Converging Lens Homework: Finding Image Distance with Thin Lens Equation"

[aChordate]

Homework Statement

An object is in front of a converging lens with a focal length of 11.0 cm. The lens
produces a real image located 25.0 cm from the lens. If the lens is replaced by a new lens
(in the same position) that has a focal length of 32.0 cm, what is the image distance of the
new lens? Is the image real or virtual?

Homework Equations

Thin lens equation
1/f=1/d₀+1/d_i

The Attempt at a Solution

lens 1:

1/+11*10^-2=1/d_O+1/+25.0*10^-2

d_O=0.196m

lens2:

1/+32.0*10^-2=1/0.196m+1/d_i

d_i=-0.506m

Virtual image

 

[collinsmark]

lens 1:

1/+11*10^-2=1/d_O+1/+25.0*10^-2

d_O=0.196m

lens2:

1/+32.0*10^-2=1/0.196m+1/d_i

d_i=-0.506m

Virtual image

Your approach is correct.

Your answer is pretty close, but there are some rounding errors. You might want to try again, but keep more significant figures in the intermediate steps.

 

[aChordate]

I got -.509 on the second try. Hopefully that is correct.

 

[collinsmark]

I got -.509 on the second try. Hopefully that is correct.

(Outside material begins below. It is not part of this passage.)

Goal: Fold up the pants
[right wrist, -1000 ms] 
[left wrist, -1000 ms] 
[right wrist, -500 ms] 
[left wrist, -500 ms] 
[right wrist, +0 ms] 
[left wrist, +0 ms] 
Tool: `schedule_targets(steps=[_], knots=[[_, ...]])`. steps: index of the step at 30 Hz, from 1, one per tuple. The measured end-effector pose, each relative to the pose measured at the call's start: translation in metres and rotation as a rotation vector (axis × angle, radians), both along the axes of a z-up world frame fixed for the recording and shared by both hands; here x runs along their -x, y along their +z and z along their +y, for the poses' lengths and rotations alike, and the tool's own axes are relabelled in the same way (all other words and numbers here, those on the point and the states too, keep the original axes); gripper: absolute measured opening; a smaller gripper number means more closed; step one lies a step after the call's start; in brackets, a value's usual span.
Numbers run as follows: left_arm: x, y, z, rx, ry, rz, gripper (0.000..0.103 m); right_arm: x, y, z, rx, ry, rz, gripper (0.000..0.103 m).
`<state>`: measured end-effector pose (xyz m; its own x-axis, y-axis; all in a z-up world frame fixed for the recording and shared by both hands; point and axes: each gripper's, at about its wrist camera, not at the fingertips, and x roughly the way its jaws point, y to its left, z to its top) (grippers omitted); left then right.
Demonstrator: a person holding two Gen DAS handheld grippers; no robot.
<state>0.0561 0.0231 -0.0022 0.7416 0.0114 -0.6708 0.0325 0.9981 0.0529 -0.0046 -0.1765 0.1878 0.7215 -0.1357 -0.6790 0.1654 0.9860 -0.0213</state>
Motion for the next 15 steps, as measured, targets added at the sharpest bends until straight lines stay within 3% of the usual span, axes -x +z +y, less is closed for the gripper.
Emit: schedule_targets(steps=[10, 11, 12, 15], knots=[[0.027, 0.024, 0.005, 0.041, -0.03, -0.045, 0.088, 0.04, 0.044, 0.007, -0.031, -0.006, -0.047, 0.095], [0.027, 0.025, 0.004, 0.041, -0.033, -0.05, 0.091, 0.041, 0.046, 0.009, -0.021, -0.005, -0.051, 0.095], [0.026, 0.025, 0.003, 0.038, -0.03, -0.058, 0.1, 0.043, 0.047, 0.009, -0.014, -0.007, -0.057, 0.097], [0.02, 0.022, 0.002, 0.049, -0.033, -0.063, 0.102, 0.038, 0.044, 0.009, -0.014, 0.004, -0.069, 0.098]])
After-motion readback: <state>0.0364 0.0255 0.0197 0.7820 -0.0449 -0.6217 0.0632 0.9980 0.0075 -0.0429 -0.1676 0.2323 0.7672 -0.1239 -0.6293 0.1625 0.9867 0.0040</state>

Yup. (Don't forget your units though.)

 

[Nickie]

I would like to commend the student for their attempt at solving the problem using the thin lens equation. However, I would like to point out that the units used in the calculation are incorrect. The focal length and image distance should both be in meters, not centimeters. So the correct equations should be:

lens 1:

1/0.11 = 1/d0 + 1/0.25

d0 = 0.0488 m

lens 2:

1/0.32 = 1/0.0488 + 1/di

di = 0.0412 m

Therefore, the image distance of the new lens is positive, indicating a real image. It is important to pay attention to units in scientific calculations as they can greatly affect the final result.